AI which could help prevent bone fractures being missed is given go-ahead
Platforms powered by artificial intelligence have been recommended for use on the NHS to help prevent medics from missing bone fractures on X-rays.
The technologies could help speed up diagnosis and reduce the need for follow-up appointments, experts said.
Urgent care centres in England can use four platforms following the publication of draft guidance by the National Institute for Health and Care Excellence (Nice).
Nice said clinical evidence suggests AI could “improve fracture detection on X-rays in urgent care without increasing the risk of incorrect diagnoses”.
It added that the technology “could help reduce the number of fractures that are missed in urgent care, which would reduce the risk of further injury or harm to people during the time between the initial interpretation and treatment decision in urgent care and the radiology review”.
Improving the accuracy of diagnosis could also reduce the number of people being recalled to hospital after a radiology review, as well as unnecessary referrals to fracture clinics, according to the guidance.
People with a suspected fracture are typically assessed by an urgent care nurse or doctor, who will request an X-ray to be carried out by a radiographer.
Nice recommends these X-rays should be reviewed by a radiologist, radiographer or other trained professional, who should provide a detailed report before the patient is discharged.
However, the watchdog’s committee heard that this is not always possible in practice, with reporting delays lasting days or weeks.

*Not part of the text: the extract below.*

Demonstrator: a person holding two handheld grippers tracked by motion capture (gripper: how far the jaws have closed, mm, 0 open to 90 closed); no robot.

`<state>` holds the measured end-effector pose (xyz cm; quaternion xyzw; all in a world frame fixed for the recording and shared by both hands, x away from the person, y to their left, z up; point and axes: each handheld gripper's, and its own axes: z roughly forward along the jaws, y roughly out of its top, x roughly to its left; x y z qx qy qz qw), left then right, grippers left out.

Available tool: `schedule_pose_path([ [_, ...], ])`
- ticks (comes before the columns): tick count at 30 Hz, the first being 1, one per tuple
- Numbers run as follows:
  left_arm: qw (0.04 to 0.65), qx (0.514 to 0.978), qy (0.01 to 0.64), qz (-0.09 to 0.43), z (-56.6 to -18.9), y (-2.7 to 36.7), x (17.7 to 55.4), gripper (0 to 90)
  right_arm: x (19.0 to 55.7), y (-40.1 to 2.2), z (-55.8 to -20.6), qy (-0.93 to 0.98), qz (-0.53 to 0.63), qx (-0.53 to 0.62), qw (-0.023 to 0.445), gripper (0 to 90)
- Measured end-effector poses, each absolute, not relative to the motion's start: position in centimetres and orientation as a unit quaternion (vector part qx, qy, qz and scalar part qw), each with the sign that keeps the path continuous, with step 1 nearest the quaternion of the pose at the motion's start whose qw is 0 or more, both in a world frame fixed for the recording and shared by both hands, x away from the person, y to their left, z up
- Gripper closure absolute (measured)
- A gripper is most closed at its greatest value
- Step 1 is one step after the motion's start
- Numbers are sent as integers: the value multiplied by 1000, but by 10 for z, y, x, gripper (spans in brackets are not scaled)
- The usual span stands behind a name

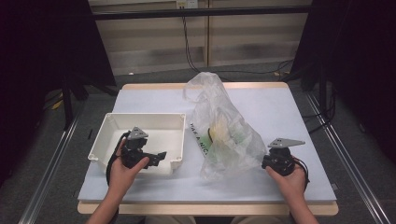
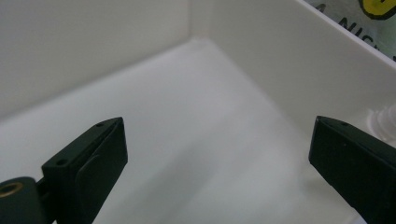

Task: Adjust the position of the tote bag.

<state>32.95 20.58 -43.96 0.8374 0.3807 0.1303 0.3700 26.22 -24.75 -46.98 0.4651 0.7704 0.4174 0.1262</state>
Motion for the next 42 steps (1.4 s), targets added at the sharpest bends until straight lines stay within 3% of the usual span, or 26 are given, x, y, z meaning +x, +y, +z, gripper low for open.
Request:
schedule_pose_path([
  [38, 365, 845, 366, 137, -439, 193, 333, 44, 315, -322, -477, 746, 402, 513, 137, 900],
  [42, 364, 845, 367, 140, -439, 193, 334, 44, 319, -326, -478, 739, 407, 519, 138, 848],
])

Mark Chapman, director of healthtech at Nice, said: “Every day across the NHS, thousands of images are interpreted by expert radiologists and radiographers, but there is a high vacancy rate within these departments across the country and more support is needed to manage their workload.
“These AI technologies are safe to use and could spot fractures which humans might miss given the pressure and demands these professional groups work under.”

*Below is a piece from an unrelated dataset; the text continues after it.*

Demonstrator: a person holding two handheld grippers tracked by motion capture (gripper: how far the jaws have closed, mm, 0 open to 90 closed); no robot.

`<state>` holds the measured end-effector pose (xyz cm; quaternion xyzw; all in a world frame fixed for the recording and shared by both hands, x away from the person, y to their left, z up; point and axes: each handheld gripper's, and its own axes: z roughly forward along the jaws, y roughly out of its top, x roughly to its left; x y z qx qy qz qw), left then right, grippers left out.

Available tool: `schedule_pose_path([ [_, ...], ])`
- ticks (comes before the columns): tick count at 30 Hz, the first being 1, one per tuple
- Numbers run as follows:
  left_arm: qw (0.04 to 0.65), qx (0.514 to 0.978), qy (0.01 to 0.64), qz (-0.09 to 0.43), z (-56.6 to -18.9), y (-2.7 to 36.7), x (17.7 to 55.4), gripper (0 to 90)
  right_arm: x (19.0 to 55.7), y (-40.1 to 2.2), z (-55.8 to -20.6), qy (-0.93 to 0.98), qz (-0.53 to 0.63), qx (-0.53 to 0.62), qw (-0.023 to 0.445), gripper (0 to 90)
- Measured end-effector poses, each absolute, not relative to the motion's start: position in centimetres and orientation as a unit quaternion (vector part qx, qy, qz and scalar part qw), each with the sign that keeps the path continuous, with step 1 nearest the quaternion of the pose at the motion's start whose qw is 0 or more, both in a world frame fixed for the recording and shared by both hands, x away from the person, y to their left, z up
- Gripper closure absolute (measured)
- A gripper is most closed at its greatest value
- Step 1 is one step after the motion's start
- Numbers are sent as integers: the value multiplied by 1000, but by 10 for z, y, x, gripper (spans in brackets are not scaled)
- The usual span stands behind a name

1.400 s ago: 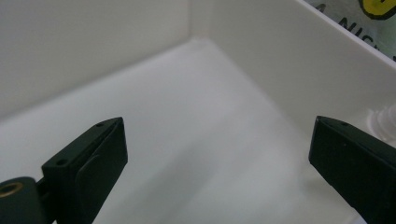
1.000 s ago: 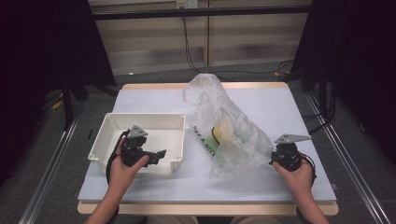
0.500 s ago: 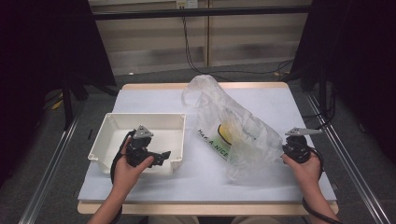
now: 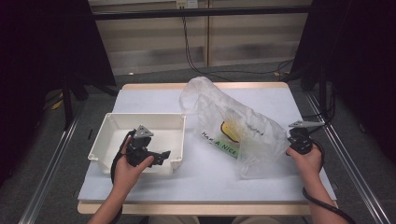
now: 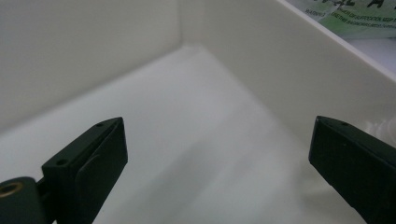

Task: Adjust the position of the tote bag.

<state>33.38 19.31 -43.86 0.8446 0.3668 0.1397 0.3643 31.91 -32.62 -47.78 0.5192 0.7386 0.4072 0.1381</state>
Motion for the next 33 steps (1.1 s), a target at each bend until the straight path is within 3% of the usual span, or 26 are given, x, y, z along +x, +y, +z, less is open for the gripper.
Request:
schedule_pose_path([
  [2, 366, 844, 366, 137, -439, 192, 334, 44, 318, -327, -478, 737, 400, 525, 143, 726],
  [4, 369, 844, 366, 134, -439, 191, 334, 44, 314, -328, -477, 736, 393, 529, 154, 669],
  [6, 366, 845, 365, 137, -439, 190, 333, 44, 308, -330, -476, 735, 383, 533, 170, 518],
  [14, 373, 844, 361, 136, -438, 185, 334, 46, 277, -336, -468, 745, 373, 521, 187, 451],
  [24, 374, 848, 351, 133, -437, 176, 345, 46, 245, -325, -468, 750, 393, 502, 176, 355],
  [33, 382, 848, 347, 120, -438, 167, 351, 46, 247, -317, -463, 740, 402, 507, 182, 367],
])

The four platforms recommended for NHS use are: TechCare Alert, which can be used on patients of any age; Rayvolve for adults only; and BoneView and RBfracture, which for adults and children aged two and up.
Mr Chapman added: “Using AI technology to help highly skilled professionals in urgent care centres to identify which of their patients has a fracture could potentially speed up diagnosis and reduce follow-up appointments needed because of a fracture missed during an initial assessment.”
According to Nice, the “true cost of implementing and using AI technologies for fracture detection is uncertain” as data was from retrospective studies.
During modelling, the cost per scan was estimated at £1, with centres using the technology advised to ensure the cost per scan is similar to the estimate in the draft guidance.
The draft guidance said “further evidence” is needed on the cost of implementation, adding: “These costs are important for understanding the financial investment that is needed and also the feasibility and sustainability of integrating AI technologies into routine healthcare.”
A consultation on the draft recommendations will run until November 5 2024.
Charlotte Beardmore, executive director of professional policy at the Society and College of Radiographers, said: “The Society of Radiographers supports Nice’s draft guidance on using AI to help detect fractures in urgent care when used to complement the expertise of reporting radiographers and radiologists and where the evidence base demonstrates efficacy.
“These AI tools can potentially improve accuracy but will not replace the expertise of radiographers and radiologists.
“With the current pressures on diagnostic services and high vacancy rates, AI can assist professionals by reducing the potential for missed fractures and enhancing patient care.
“All results will continue to be reviewed by registered and entitled professionals, as this is a requirement of the Ionising Radiation (Medical Exposure) (Amendment) Regulations 2024. The society remains committed to ensuring the safe and effective use of AI in radiography, alongside appropriate training and support for radiographers.”